Critics’ Picks

View of “Chim↑Pom: Threat of Peace (Hiroshima!!!!!!),” 2019.

View of “Chim↑Pom: Threat of Peace (Hiroshima!!!!!!),” 2019.

New York

Chim↑Pom

Art in General
145 Plymouth Street
April 19–July 13, 2019

Japanese art collective Chim↑Pom’s show, “Threat of Peace (Hiroshima!!!!!!),” and the coinciding exhibition at this space, “Non-Visitor Center”—presented by the curatorial group Don’t Follow the Wind—bring the lasting environmental and psychological impact of two unsettled nuclear histories into conversation: the US bombing of Hiroshima in 1945 and the 2011 Fukushima Daiichi nuclear power plant disaster.

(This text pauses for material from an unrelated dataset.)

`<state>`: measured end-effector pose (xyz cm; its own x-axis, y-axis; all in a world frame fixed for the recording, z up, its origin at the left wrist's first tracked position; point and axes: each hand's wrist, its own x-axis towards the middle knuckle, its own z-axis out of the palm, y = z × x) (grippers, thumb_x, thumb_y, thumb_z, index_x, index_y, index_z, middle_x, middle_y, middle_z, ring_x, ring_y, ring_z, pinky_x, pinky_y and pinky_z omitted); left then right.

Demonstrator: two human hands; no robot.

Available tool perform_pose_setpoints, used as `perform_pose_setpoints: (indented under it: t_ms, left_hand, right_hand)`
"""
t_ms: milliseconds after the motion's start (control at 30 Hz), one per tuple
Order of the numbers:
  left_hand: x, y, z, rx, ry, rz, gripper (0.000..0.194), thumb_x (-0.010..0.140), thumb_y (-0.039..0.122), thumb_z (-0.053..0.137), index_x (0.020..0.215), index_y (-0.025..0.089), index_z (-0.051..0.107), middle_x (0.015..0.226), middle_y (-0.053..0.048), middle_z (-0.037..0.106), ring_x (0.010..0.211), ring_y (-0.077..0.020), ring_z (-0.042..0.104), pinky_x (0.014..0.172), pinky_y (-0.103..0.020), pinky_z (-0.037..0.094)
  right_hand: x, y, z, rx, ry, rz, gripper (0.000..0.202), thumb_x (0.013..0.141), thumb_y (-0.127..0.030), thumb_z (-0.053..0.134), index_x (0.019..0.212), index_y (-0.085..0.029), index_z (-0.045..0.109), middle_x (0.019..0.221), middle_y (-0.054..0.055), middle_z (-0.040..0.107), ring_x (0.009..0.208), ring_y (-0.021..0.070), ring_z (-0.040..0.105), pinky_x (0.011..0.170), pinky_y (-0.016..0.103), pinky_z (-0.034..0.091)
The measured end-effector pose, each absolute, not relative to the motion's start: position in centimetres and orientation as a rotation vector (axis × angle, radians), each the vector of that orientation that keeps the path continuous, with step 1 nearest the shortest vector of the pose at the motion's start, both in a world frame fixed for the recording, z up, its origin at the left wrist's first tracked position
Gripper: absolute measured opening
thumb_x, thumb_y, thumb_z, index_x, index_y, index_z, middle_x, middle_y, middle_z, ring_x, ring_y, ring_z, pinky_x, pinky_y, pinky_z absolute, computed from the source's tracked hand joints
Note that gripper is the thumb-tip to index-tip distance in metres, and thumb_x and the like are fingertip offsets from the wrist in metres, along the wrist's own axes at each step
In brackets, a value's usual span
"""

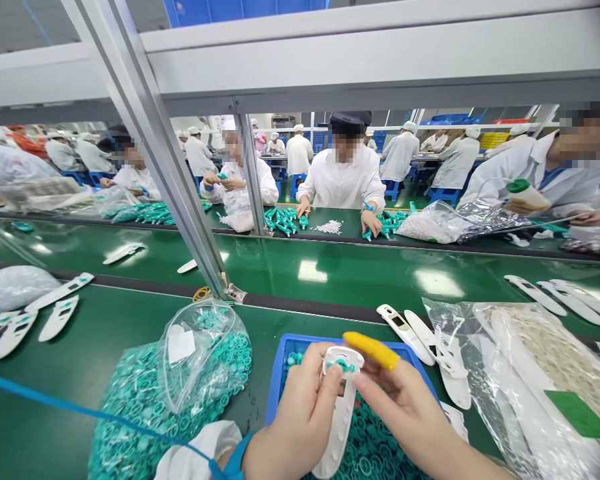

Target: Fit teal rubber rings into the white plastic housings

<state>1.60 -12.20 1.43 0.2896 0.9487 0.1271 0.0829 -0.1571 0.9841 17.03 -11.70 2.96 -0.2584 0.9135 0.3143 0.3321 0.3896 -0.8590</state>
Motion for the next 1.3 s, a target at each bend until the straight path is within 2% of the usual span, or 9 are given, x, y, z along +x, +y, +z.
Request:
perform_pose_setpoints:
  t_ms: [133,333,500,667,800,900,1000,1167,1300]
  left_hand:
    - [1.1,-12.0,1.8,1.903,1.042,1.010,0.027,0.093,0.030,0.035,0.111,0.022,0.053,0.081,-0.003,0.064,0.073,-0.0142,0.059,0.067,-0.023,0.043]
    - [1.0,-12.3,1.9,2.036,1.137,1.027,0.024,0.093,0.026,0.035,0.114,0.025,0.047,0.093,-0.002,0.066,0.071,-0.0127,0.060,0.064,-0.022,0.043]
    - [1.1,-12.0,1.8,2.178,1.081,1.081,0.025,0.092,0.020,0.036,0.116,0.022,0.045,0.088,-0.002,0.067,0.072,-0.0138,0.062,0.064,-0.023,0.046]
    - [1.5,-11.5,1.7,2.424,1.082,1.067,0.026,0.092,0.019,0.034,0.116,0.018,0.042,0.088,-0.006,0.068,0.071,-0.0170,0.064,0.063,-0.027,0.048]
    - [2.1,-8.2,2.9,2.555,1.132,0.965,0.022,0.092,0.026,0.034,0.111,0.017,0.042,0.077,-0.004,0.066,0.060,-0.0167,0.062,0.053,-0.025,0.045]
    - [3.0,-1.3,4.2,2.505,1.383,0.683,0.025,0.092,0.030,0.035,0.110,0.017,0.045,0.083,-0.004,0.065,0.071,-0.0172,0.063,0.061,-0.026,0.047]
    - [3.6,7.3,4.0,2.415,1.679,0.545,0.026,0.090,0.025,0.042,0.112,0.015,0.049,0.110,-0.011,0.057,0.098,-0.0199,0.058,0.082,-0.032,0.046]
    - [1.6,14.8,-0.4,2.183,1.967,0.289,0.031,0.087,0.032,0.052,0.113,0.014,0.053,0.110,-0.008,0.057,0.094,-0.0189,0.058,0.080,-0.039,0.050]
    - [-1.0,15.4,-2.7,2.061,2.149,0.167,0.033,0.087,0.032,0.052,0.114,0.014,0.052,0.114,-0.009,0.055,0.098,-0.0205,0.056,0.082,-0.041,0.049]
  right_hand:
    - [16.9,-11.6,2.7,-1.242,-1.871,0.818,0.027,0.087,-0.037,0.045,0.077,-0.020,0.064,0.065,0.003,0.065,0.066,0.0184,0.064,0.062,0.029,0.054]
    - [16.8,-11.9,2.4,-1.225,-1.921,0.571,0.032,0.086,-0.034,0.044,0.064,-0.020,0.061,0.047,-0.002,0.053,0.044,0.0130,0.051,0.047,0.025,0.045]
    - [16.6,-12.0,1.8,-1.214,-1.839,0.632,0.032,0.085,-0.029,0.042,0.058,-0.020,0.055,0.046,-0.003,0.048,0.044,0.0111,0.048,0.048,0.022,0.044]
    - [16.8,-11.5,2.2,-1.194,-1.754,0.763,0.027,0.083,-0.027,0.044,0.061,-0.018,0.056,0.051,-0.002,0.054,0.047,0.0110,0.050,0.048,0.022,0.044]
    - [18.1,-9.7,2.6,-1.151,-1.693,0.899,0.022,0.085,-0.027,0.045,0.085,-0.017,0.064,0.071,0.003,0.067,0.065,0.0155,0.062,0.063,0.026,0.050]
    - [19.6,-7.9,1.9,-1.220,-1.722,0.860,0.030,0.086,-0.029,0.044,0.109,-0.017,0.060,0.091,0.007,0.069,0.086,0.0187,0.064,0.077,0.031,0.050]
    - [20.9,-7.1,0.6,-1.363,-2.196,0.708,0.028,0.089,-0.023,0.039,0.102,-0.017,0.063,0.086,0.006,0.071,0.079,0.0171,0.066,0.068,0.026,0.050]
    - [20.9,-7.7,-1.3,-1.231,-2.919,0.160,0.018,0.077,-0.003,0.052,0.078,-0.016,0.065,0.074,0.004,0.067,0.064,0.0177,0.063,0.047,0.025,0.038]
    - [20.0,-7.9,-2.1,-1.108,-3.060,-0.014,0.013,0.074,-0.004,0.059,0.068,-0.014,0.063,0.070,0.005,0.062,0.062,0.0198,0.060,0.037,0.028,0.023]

Legend has it that if you fold one thousand origami cranes, your dream will come true. The city of Hiroshima receives millions of paper cranes, many of which are inscribed with messages, from across the world every year in commemoration of the bombings. Hiroshima is consequently faced with a quandary: Because these cranes have a ritual meaning, they cannot be thrown out like regular waste. Instead, a large municipal building in the city stockpiles tons of them. Chim↑Pom gained entry to this storage facility in order to read the messages embedded within these orizuru and documented the process in the two-channel video Non-Burnable (all works cited, 2019). Sitting among a large heap of them, a Chim↑Pom member unfolds them one by one, reading their contents aloud. It is obvious that these well-wishes for peace, commingled with regrets over such a horrific event, were written by children. For another work titled Pavilion, Chim↑Pom shipped hundreds of thousands of these cranes from Hiroshima to Art in General, which were then made into a monolithic, cave-like structure that could be entered. Their symbolic value is overwhelming en masse: intergenerational trauma is met with international care.

These pieces, alongside the site-specific exhibition in the Fukushima exclusion zone organized by Don’t Follow the Wind (both were curated by Jason Waite), speak to the benefits of working communally. It helps to generate ideas and, as Ellie of Chim↑Pom says, “we can get to places where it might not be possible to reach alone.”